## Task goal
What is needed here is an exact repetition of the records below, beginning at the line that has "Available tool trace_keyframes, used" and stopping after the line that has "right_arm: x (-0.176".

## Task data
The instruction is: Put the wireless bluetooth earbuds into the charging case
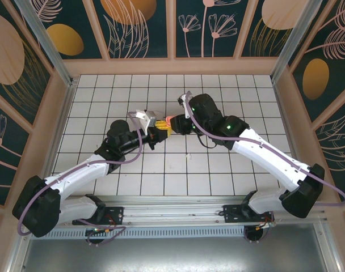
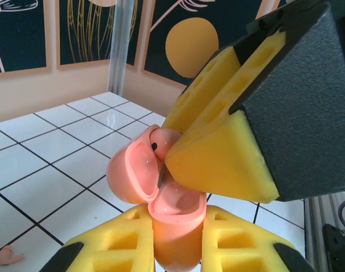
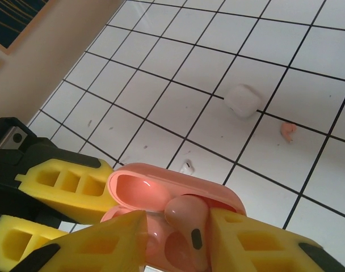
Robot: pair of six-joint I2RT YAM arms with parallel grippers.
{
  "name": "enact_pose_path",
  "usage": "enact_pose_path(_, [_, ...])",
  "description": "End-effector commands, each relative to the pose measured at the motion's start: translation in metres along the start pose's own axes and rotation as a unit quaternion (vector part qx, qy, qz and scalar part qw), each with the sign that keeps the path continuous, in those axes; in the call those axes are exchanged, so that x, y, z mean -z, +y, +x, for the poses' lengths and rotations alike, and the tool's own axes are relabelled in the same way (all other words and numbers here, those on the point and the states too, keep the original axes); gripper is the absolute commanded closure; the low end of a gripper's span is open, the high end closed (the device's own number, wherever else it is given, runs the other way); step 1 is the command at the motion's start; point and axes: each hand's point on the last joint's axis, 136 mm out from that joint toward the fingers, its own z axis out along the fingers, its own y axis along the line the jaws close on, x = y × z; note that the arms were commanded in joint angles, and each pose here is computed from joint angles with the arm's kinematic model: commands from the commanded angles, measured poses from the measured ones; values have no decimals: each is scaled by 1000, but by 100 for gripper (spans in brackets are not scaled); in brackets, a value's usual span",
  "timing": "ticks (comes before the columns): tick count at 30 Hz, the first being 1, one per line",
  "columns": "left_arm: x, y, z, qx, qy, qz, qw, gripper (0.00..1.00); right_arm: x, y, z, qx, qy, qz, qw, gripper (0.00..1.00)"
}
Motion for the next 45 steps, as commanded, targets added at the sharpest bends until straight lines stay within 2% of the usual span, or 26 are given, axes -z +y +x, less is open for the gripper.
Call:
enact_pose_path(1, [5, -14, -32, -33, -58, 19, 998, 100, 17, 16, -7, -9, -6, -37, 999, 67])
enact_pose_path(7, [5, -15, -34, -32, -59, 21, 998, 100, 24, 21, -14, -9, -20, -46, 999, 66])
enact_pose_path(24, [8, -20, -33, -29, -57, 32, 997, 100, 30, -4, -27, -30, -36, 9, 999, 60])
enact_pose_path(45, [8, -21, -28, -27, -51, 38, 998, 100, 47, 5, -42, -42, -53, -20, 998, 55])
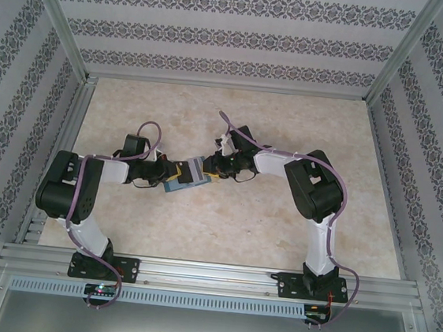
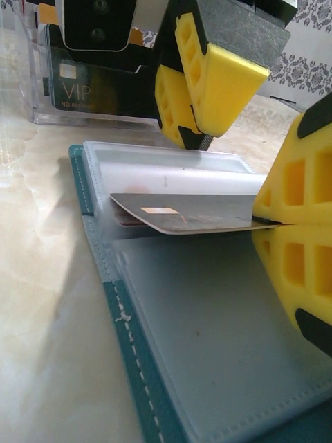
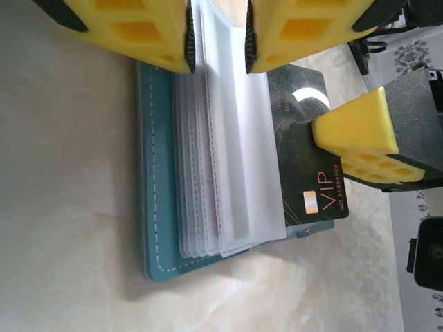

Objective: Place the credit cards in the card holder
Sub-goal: Insert the credit card into the card slot.

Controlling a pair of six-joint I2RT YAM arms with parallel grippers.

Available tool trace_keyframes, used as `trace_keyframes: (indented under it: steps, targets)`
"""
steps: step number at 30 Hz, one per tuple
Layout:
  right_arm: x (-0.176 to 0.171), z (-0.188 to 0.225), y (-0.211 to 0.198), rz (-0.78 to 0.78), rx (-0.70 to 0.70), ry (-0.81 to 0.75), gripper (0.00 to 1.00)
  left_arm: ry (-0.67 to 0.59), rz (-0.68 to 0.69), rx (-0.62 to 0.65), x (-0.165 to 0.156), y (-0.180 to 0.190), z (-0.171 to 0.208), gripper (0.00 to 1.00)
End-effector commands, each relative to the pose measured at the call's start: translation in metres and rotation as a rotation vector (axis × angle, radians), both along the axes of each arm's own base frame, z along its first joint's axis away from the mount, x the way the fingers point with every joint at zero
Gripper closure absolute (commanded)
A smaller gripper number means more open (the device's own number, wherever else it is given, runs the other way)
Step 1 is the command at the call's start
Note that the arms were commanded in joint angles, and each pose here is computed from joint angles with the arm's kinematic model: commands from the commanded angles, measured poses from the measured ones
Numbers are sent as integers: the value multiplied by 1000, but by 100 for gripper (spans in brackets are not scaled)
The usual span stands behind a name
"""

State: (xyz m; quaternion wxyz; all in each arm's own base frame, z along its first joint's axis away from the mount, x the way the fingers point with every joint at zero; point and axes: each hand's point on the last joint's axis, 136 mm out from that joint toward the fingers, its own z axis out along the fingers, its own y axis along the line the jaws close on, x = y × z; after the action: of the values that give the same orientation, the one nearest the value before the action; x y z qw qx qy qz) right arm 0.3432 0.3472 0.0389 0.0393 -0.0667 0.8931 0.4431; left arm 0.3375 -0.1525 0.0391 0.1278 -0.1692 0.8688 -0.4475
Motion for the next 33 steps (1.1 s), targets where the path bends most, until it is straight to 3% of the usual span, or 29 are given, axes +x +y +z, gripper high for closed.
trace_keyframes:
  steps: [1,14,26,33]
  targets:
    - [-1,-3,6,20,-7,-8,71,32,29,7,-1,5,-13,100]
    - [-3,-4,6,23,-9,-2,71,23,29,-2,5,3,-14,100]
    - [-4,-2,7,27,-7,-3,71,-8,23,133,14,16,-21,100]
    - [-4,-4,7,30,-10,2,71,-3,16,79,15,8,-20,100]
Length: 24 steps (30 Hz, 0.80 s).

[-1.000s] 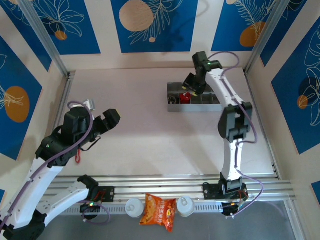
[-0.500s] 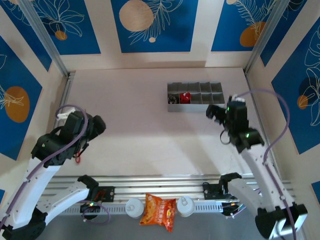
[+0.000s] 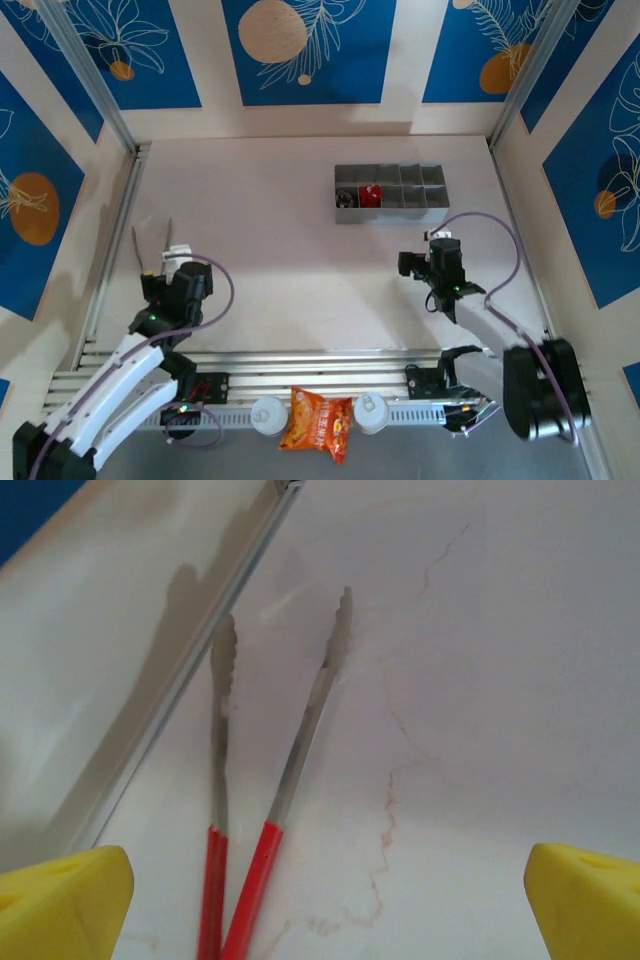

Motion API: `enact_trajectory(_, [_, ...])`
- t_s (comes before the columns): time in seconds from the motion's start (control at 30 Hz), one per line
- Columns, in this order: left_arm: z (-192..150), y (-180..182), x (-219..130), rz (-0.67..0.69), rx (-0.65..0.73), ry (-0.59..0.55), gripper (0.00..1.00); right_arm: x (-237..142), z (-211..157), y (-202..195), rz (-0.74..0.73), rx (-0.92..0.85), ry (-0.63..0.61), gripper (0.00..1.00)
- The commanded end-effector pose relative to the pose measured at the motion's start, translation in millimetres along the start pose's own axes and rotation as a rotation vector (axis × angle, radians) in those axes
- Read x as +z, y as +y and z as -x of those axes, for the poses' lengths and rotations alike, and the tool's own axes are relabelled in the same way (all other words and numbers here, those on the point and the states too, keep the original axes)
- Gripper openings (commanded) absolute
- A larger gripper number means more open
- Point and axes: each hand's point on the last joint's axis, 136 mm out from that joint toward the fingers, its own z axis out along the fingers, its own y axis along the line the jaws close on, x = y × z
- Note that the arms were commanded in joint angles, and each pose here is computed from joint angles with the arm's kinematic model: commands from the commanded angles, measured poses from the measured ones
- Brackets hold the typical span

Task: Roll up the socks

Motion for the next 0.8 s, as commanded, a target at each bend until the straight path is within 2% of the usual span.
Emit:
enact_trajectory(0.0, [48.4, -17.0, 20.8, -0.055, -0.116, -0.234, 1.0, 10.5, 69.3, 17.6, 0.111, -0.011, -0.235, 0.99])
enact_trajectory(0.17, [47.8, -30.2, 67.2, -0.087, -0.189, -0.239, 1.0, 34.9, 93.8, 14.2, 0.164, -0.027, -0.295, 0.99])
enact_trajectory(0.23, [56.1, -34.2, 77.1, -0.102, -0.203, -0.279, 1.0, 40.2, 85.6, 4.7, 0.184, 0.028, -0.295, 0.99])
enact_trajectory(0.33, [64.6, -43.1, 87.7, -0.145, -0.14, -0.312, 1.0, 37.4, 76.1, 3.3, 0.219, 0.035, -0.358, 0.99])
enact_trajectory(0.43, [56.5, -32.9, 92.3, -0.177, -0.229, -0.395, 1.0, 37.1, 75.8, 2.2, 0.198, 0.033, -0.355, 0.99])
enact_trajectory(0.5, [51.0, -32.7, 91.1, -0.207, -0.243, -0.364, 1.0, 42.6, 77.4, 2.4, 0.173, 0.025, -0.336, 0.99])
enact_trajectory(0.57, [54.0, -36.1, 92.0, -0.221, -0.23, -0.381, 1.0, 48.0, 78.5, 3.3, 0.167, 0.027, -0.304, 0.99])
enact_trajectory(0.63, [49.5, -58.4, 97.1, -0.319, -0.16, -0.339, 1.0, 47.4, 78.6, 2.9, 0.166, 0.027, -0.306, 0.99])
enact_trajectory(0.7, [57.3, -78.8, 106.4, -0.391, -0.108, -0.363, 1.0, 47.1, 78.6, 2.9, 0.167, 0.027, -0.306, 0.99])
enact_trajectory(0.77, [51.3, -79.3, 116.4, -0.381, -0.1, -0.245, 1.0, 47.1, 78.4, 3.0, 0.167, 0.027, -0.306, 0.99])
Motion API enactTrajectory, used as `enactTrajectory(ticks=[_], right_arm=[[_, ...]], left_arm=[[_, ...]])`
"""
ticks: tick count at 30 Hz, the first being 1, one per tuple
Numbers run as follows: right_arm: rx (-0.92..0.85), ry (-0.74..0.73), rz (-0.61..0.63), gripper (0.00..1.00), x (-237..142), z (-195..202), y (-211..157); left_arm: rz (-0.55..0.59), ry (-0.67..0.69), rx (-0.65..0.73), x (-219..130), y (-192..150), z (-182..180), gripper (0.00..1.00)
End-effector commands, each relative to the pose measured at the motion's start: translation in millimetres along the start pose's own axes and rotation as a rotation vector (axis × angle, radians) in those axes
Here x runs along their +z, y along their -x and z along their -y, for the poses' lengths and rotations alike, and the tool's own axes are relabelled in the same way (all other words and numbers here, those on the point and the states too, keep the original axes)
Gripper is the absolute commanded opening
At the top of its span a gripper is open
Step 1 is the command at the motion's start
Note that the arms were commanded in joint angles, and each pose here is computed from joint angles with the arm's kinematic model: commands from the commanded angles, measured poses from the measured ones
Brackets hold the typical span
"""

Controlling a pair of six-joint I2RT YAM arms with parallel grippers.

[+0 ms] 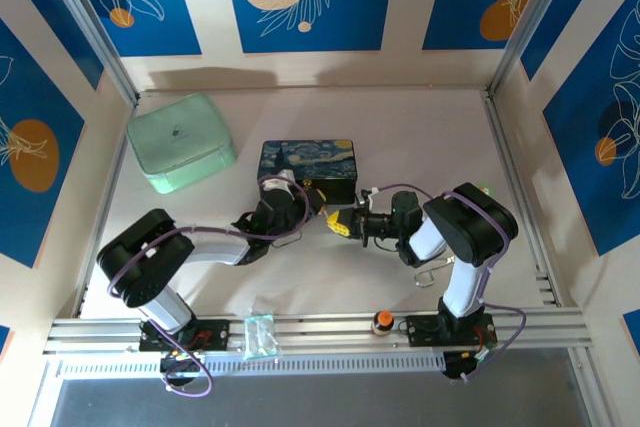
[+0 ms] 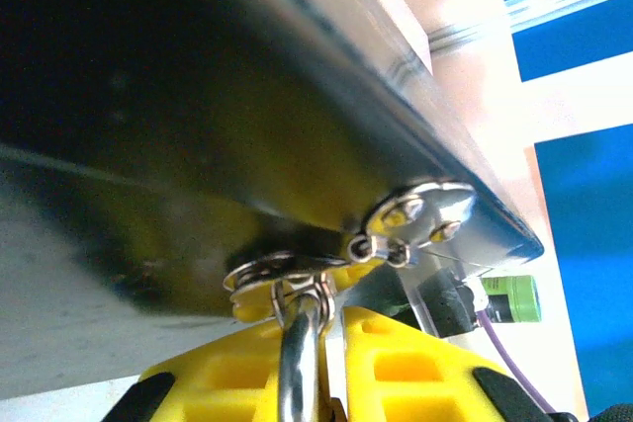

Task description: Unlock a padlock with a key

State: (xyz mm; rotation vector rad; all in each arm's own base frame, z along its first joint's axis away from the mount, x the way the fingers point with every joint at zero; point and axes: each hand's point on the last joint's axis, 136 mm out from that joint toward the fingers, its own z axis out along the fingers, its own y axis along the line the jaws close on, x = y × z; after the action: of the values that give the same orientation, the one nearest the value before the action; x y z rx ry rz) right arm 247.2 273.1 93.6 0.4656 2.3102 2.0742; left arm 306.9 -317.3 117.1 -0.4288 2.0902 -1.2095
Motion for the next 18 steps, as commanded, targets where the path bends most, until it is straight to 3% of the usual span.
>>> enactTrajectory(ticks=[1, 8, 18], right_arm=[[-0.026, 0.067, 0.059, 0.00, 8, -28, 23], [-0.018, 0.064, 0.082, 0.00, 4, -24, 30], [-0.216, -0.007, 0.212, 0.00, -8, -40, 35]], left_arm=[[-0.201, -0.237, 0.022, -11, -46, 58, 0.00], [-0.242, -0.279, -0.037, -7, -55, 61, 0.00], [-0.253, -0.265, -0.035, -9, -58, 62, 0.00]])
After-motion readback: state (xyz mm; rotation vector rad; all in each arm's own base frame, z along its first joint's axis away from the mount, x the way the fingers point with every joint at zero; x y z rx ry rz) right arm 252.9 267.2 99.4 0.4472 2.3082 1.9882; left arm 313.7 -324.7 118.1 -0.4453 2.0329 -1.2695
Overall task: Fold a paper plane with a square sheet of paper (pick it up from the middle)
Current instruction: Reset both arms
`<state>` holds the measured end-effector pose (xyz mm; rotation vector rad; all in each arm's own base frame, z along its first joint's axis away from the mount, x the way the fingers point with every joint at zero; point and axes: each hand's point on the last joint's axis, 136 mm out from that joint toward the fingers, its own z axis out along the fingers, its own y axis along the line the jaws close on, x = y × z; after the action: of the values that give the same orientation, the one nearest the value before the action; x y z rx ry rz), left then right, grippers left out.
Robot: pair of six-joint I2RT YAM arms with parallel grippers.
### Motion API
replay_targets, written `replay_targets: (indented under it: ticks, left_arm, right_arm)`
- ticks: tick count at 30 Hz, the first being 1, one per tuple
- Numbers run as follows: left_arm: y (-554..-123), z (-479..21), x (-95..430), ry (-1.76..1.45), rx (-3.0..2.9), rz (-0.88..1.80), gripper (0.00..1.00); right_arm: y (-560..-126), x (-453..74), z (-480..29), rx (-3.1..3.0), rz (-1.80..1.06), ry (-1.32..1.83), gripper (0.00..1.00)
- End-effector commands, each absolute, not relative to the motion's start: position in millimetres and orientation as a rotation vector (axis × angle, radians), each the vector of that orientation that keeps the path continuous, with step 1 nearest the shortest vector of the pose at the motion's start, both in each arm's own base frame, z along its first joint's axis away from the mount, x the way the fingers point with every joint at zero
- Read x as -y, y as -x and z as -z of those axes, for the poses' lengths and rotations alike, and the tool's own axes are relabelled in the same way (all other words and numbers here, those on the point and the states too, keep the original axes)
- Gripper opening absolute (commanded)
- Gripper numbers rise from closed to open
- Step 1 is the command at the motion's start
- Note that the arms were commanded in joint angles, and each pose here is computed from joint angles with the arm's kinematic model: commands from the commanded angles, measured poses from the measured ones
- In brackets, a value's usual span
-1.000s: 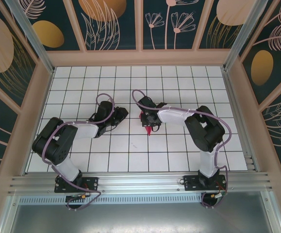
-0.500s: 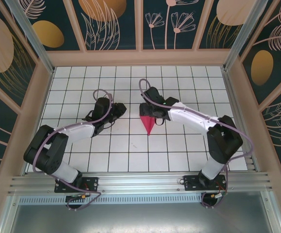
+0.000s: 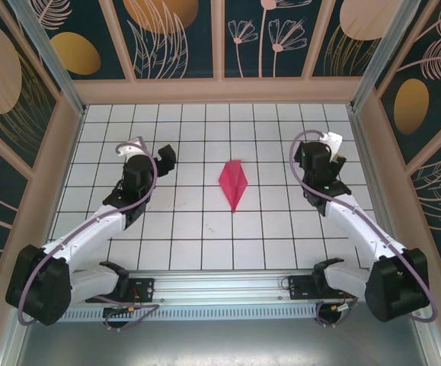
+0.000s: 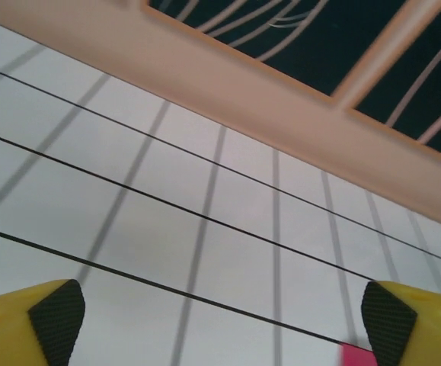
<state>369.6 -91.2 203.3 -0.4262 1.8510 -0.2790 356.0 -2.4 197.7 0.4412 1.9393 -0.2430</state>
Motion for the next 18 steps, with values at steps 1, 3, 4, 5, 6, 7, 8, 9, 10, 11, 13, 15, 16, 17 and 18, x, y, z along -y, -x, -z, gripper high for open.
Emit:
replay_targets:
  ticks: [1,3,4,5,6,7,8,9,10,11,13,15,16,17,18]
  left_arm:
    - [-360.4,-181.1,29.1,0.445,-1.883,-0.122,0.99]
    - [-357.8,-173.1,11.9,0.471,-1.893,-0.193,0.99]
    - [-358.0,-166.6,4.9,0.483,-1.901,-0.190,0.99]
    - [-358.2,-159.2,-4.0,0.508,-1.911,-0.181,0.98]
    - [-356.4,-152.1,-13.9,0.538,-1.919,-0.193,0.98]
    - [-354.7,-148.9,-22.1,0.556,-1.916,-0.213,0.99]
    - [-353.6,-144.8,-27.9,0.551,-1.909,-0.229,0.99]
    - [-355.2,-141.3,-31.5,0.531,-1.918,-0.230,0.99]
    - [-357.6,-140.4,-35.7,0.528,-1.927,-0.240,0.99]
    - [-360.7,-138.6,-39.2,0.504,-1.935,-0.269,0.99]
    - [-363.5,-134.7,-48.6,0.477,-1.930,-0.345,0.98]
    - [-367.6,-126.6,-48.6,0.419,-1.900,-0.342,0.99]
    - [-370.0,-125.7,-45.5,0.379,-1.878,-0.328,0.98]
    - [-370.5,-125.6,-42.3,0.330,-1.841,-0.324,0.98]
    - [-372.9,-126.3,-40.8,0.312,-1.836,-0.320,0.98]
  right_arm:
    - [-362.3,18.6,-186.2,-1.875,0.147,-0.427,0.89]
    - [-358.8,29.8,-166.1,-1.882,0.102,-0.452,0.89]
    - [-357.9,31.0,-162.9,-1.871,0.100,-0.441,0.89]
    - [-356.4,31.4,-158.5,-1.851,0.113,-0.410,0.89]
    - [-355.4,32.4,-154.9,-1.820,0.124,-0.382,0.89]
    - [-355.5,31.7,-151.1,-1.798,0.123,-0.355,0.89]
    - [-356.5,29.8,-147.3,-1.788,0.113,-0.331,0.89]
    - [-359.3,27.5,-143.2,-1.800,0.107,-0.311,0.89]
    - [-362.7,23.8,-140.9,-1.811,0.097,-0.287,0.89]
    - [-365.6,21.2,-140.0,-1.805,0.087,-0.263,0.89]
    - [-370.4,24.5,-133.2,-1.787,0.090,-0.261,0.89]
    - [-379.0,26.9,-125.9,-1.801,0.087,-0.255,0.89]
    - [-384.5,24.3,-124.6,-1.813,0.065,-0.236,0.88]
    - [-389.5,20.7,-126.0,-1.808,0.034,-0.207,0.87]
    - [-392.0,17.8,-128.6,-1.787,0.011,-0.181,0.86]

## Solution to the problem
Available tool trace_keyframes, used as `trace_keyframes: (indented under it: steps, targets)`
"""
steps: step number at 30 Hz, one per tuple
Layout:
  right_arm: x (-0.176 to 0.171), z (-0.188 to 0.225), y (-0.211 to 0.198), rz (-0.78 to 0.78), rx (-0.70 to 0.70), ry (-0.81 to 0.75), gripper (0.00 to 1.00)

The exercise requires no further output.